The visit is not just an opportunity to look back on the last 50 years and look forward to the next 50 years of cooperation, he said, noting that it's also the first visit by the Prime Minister.


Australian Ambassador to Vietnam Andrew Goledzinowski

Goledzinowski said Albanese’s Government was elected only just one year ago with a strong commitment to closer engagement in Southeast Asia, particularly Vietnam. He added that leaders will be looking at all the different areas where they are working together, and they will be discussing the opportunity to upgrade their relationship to the next level.

According to him, Australia and Vietnam are strategic partners in three pillars, including economic cooperation covering trade and investment; knowledge, innovation and education; and defense and strategic cooperation.

He said that the two leaders will talk about all these areas and how they can further develop cooperation in each of those.

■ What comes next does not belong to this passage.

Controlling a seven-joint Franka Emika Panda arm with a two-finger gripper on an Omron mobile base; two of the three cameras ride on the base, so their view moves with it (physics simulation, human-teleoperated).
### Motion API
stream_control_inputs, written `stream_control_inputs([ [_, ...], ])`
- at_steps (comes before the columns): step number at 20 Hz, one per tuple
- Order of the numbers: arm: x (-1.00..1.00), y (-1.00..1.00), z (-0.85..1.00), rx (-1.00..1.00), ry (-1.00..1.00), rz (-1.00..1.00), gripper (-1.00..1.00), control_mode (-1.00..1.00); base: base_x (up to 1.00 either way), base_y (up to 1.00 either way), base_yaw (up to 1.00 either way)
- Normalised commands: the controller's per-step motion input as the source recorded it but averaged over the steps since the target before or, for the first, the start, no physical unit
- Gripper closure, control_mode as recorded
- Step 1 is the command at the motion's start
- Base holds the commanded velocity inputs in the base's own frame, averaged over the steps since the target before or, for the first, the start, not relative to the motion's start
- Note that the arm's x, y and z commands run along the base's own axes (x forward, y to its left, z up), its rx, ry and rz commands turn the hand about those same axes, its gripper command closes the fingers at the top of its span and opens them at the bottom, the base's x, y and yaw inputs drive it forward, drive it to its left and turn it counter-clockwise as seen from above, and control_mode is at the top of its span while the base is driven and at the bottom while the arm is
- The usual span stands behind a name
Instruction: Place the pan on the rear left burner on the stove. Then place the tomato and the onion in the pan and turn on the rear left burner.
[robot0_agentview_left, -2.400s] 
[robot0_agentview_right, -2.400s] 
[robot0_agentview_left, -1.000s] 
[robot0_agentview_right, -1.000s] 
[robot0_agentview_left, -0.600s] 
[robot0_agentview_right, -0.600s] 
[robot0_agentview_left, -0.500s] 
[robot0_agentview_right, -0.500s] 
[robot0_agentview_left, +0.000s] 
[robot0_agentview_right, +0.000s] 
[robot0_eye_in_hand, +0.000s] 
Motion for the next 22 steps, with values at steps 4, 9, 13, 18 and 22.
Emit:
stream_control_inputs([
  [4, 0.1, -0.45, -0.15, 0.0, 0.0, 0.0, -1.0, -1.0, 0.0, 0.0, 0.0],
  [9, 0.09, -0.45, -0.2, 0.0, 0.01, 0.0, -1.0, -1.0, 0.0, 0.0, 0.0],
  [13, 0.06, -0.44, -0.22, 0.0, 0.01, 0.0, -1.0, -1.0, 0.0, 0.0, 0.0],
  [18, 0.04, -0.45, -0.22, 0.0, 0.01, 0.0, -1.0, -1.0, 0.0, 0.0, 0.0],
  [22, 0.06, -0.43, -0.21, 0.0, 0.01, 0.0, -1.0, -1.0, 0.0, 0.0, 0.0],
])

“And I think what I've heard is that the Vietnamese side would like to add a fourth pillar, to the relationship when we move to a comprehensive strategic partnership. And that fourth pillar might be climate change and energy transition cooperation. That's an important opportunity as well. So I would be expecting that all of these things would be discussed with all of the Vietnam's four top leaders, the fourth pillar”, he said.

The ambassador hailed Vietnam as a very important economic partner for Australia. This year, Vietnam becomes the 15th most populous country globally and the fastest growing economy in Asia. Economic relations between Vietnam and Australia have grown quite quickly. In the last few years, Australia has risen to be Vietnam's second biggest trading partner.

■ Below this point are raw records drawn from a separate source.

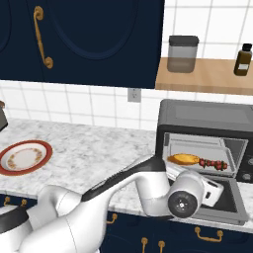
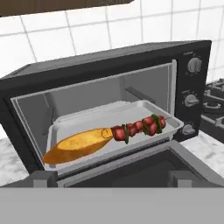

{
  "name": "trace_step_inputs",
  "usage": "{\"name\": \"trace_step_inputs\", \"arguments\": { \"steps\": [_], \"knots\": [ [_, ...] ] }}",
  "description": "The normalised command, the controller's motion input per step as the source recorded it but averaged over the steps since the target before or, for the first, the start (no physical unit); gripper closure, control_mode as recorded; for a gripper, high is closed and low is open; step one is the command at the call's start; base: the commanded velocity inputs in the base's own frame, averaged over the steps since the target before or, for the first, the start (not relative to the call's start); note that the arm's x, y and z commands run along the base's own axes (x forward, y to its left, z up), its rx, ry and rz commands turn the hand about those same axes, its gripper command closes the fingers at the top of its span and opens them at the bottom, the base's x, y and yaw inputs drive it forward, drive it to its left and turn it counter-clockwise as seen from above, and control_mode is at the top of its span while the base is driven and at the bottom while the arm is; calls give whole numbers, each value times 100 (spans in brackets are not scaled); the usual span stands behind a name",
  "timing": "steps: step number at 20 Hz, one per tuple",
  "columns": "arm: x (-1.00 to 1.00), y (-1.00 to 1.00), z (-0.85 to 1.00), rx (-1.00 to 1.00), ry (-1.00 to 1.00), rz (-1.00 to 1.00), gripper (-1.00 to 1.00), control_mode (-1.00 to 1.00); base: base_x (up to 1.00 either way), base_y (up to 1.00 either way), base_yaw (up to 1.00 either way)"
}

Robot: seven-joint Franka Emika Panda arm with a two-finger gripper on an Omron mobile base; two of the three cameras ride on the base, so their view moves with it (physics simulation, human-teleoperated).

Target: Pick up the kebab skewer and baguette bread, and place them inside the toaster oven. Close the toaster oven door and start by setting the timer.

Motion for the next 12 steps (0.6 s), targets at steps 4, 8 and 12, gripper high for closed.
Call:
{"name": "trace_step_inputs", "arguments": {
  "steps": [4, 8, 12],
  "knots": [
    [-8, -4, 0, -32, -4, 14, -100, -100, 0, 0, 0],
    [-5, -2, 0, -30, 0, 11, -100, -100, 0, 0, 0],
    [0, -3, 0, -19, 0, 10, -100, -100, 0, 0, 0]
  ]
}}
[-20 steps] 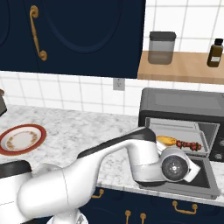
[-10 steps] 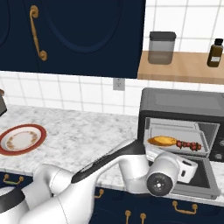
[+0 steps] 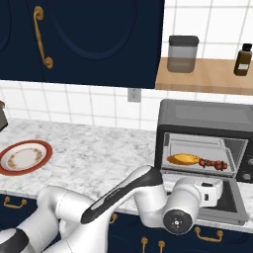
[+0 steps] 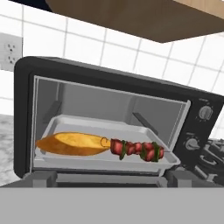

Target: Pick up the kebab skewer and baguette bread, and place them inside the toaster oven. Close the toaster oven door and start by setting the timer.

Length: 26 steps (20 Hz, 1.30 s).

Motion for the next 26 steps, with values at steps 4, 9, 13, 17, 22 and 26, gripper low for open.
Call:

He said Australia is traditionally one of the first investors in Vietnam. So the first foreign bank, the first international law firm, the first international university are all from Australia. It was Australia that helped build the electricity connection between North and South, the first satellite links for telephone calls, the first undersea cable. And that's where bilateral partnership can grow more.

One area that he particularly would like to see develop is education, saying that he told the Vietnamese Minister of Education and Training that only one Australian university, RMIT, has opened a branch campus in Vietnam. He wished to develop a framework which will allow other international universities of Australia to establish in Vietnam.

Asked about orientations to Vietnam-Australia defense cooperation, Goledzinowski said Vietnam and Australia do cooperate in a number of areas, notably in U,N. peacekeeping. In the coming time, the Vietnamese peacekeepers will continue taking mission in Africa, and Australia is very much involved in that effort. The two militaries do skill training in a number of areas. And very importantly, both sides dialogued a lot on issues such as the East Sea (South China Sea), sovereignty, territorial integrity, the rule of law, and both countries strongly support the U.N. Convention on the Law of the Sea 1982.

Vietnamese lychee in Perth city, Australia 

Before visiting Vietnam, Prime Minister Albanese will be in Singapore and delivering the keynote speech at the Shangri La dialogue, which is the most important strategic conference in Asia. He hoped that the Vietnamese Government will be listening very carefully to what he has to say. And he expected that there will be strong agreement on many of the points that he will make, because the countries share strong views about those issues.

Regarding what could be expect from climate change and energy transition, he said despite different geographies, Vietnam and Australia are very dependent on carbon at the moment. They both made very ambitious commitments to decarbonize economies. So how that will be done will be very important.

“Australia is doing a great deal in this area. At the moment, it is investing in wind power in Vietnam. We're working with Vinfast, to help them distribute their charging station network around the country. These green buses you see in Hanoi are co-invested by Australia and Vinfast. So we're doing a lot, but we can do a great deal more. And I predict that there will be some important announcements emerging from Prime Minister Albanese’s visit to Vietnam, precisely on that area,” he added.